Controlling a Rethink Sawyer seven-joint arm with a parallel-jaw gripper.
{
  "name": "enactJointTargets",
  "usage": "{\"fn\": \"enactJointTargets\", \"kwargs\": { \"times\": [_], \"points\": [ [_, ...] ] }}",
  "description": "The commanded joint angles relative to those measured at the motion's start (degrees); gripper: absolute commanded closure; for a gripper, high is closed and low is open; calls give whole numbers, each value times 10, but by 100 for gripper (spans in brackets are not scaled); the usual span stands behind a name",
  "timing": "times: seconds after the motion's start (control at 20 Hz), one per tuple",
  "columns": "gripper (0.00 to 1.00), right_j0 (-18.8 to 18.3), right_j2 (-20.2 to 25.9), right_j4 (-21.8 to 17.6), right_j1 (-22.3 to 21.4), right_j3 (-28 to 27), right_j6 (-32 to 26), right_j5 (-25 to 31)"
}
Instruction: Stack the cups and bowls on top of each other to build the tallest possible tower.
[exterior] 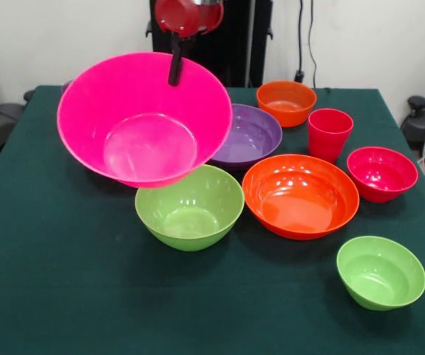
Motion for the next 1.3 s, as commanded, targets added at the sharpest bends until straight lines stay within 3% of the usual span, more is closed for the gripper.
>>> {"fn": "enactJointTargets", "kwargs": {
  "times": [0.05,0.7,1.05,1.3],
  "points": [
    [100,59,-62,-47,30,5,122,-41],
    [100,136,-138,-70,67,-12,206,-122],
    [100,81,-112,-15,78,-15,146,-133],
    [100,80,-117,-25,85,-21,150,-143]
  ]
}}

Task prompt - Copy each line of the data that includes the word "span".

Task output -
  "description": "The commanded joint angles relative to those measured at the motion's start (degrees); gripper: absolute commanded closure; for a gripper, high is closed and low is open; calls give whole numbers, each value times 10, but by 100 for gripper (spans in brackets are not scaled); the usual span stands behind a name",
Motion for the next 1.3 s, as commanded, targets added at the sharpest bends until straight lines stay within 3% of the usual span, more is closed for the gripper.

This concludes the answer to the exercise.